Saí do quarto, apoiando-me nas paredes do corredor.

Encontrei o Pedro na sala de espera.

Mas ele não estava sozinho.

Ele segurava a Sofia, a minha meia-irmã, que chorava histericamente nos seus braços. Ele passava-lhe a mão pelo cabelo, sussurrando palavras de conforto.

"Calma, Sofi, já passou. Eu estou aqui."

A Sofia nem sequer estava no acidente, ela estava em casa, a quilómetros de distância.

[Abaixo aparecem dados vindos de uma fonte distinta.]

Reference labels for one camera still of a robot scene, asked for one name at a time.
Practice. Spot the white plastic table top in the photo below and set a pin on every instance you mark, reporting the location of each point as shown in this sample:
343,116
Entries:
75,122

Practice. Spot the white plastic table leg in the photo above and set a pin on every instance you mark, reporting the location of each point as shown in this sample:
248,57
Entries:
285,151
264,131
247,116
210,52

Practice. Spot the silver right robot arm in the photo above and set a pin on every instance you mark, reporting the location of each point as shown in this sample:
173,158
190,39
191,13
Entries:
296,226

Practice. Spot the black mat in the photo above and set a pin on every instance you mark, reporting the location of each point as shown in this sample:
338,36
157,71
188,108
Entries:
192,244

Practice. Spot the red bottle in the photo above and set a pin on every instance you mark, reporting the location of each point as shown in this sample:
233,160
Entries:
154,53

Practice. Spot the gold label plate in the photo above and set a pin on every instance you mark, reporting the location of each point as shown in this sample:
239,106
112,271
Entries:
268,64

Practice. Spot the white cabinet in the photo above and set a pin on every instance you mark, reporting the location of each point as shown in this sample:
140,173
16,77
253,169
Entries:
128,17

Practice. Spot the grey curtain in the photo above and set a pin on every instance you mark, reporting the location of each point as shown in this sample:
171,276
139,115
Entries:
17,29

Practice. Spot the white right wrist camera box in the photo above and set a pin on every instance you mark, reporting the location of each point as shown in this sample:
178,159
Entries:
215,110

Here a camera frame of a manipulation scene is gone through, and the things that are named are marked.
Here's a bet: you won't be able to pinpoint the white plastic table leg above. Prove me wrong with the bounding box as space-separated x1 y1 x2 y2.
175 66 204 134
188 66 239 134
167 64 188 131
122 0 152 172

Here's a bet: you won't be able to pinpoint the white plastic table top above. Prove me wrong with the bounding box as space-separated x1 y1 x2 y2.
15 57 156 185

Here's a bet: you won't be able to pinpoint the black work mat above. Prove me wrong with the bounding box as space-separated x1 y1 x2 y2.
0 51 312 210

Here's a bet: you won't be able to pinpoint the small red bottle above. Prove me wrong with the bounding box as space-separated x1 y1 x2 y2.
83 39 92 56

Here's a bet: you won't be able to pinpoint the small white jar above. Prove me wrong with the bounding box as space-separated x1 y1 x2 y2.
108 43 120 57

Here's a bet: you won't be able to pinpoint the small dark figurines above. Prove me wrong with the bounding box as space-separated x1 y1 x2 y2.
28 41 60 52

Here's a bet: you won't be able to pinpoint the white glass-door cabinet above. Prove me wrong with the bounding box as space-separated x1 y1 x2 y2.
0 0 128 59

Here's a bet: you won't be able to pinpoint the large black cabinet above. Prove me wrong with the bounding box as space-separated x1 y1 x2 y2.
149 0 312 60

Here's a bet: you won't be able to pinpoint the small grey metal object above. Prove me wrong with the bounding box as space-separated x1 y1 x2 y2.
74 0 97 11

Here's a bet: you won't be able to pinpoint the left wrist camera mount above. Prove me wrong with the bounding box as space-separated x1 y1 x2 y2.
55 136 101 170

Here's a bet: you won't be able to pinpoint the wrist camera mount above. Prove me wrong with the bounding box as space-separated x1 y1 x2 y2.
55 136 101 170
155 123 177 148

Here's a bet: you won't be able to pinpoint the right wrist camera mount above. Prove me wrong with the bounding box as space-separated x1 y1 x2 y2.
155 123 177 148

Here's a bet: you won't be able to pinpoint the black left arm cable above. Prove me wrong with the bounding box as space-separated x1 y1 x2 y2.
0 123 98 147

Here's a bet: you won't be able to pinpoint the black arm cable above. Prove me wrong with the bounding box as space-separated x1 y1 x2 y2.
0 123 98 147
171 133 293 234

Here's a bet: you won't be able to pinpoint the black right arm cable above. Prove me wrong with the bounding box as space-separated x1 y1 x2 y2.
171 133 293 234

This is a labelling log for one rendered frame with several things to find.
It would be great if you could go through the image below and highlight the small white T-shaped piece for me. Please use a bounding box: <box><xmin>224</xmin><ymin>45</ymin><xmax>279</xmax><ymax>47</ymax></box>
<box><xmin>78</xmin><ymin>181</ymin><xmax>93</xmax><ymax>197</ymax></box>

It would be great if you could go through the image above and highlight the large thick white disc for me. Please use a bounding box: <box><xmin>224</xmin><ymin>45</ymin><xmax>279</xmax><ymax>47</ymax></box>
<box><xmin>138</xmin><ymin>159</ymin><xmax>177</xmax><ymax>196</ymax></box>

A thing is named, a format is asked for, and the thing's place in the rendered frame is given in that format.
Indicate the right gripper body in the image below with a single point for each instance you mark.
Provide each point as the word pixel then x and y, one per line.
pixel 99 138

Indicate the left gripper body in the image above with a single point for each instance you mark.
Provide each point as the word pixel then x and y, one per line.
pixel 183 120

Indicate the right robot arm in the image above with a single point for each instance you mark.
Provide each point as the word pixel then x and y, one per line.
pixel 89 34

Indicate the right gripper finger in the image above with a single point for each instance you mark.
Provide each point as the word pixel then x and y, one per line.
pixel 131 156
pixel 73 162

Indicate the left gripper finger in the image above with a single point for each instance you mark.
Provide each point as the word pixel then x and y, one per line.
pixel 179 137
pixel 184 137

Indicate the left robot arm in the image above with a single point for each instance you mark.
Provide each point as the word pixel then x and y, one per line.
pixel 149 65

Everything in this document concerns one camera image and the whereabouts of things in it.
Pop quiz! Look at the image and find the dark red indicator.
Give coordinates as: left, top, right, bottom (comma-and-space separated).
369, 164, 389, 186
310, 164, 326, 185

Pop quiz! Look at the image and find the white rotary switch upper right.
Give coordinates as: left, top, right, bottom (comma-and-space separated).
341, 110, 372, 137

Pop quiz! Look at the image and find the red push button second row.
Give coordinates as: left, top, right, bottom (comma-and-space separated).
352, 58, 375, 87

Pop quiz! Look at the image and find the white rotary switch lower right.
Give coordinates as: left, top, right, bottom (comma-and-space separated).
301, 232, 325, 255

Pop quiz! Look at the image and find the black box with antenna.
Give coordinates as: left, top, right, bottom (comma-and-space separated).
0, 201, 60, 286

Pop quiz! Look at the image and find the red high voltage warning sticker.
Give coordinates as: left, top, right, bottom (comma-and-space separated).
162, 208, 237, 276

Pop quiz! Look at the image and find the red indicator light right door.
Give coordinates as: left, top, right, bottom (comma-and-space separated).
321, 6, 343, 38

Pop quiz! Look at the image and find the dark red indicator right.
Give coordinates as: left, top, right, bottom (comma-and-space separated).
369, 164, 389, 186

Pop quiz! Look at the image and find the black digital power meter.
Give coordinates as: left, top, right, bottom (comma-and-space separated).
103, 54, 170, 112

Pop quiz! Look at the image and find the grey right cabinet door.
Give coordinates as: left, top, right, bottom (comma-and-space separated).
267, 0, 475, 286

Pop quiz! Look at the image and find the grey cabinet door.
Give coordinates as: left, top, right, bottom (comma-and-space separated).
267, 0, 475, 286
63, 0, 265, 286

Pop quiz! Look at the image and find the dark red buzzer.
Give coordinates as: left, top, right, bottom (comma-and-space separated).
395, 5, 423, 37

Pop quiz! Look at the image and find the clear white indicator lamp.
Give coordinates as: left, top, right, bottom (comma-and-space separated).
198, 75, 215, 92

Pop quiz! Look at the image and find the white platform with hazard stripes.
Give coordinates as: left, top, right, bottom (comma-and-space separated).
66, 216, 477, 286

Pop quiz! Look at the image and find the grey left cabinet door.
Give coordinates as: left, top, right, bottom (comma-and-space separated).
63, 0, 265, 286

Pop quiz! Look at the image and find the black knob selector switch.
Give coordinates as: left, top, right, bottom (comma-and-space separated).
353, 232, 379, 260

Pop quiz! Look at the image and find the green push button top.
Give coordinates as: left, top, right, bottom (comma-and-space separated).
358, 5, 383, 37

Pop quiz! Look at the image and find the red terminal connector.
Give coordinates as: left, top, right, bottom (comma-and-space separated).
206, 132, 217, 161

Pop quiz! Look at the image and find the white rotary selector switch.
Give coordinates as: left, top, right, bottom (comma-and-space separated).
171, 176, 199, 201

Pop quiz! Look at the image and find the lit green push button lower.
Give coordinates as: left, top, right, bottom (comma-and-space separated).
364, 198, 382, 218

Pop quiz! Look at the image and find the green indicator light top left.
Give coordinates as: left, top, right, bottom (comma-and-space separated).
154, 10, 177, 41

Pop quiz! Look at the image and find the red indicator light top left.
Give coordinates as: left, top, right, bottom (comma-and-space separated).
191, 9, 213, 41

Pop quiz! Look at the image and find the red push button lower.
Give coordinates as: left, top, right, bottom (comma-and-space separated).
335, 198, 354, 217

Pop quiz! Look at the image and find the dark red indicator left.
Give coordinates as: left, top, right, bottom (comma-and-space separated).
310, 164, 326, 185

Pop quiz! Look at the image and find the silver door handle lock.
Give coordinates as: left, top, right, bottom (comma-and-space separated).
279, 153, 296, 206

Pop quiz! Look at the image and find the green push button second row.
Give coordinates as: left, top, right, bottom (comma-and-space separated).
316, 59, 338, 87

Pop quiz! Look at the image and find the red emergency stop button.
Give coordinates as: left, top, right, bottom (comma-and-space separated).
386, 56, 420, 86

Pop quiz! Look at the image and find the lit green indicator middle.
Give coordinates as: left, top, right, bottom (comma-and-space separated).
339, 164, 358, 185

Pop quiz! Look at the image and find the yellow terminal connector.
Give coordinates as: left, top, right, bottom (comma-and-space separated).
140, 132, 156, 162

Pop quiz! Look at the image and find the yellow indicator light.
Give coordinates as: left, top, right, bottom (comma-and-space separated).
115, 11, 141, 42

O acidente aconteceu porque o Pedro se distraiu a discutir comigo ao telemóvel, insistindo que tínhamos de ir imediatamente acalmá-la por causa de uma briga com o namorado dela.

Ele viu-me, mas o seu olhar foi breve, quase irritado, antes de voltar a sua atenção para a Sofia.

Naquele momento, um médico aproximou-se de mim. O seu rosto era uma máscara de compaixão profissional.

"Senhora Matos, sou o Dr. Almeida."

Olhei para ele, depois para o meu marido a consolar outra mulher, e de volta para o médico. Um medo gelado começou a subir pela minha espinha.

"O bebé... o nosso filho está bem?"

O Dr. Almeida hesitou, o seu silêncio foi mais alto do que qualquer palavra.

"Devido ao trauma do impacto... fizemos tudo o que podíamos," disse ele, suavemente. "Lamento imenso, mas perdemos o bebé."

O mundo à minha volta ficou em silêncio. O choro da Sofia, a voz do Pedro, tudo desapareceu. A única coisa que eu sentia era um vazio imenso a abrir-se no meu peito, no lugar onde o meu filho esteve há poucas horas.

As minhas pernas cederam.

O médico amparou-me, mas eu só conseguia olhar para o Pedro. Ele finalmente pareceu notar a gravidade da situação e afastou a Sofia.

"Lia! O que se passa?"

A sua pergunta era tão estúpida, tão deslocada, que uma gargalhada amarga escapou dos meus lábios.

"O que se passa, Pedro?" repeti, a minha voz a tremer. "Passa-se que o nosso filho morreu, enquanto tu estavas aqui a consolar a tua 'irmãzinha'."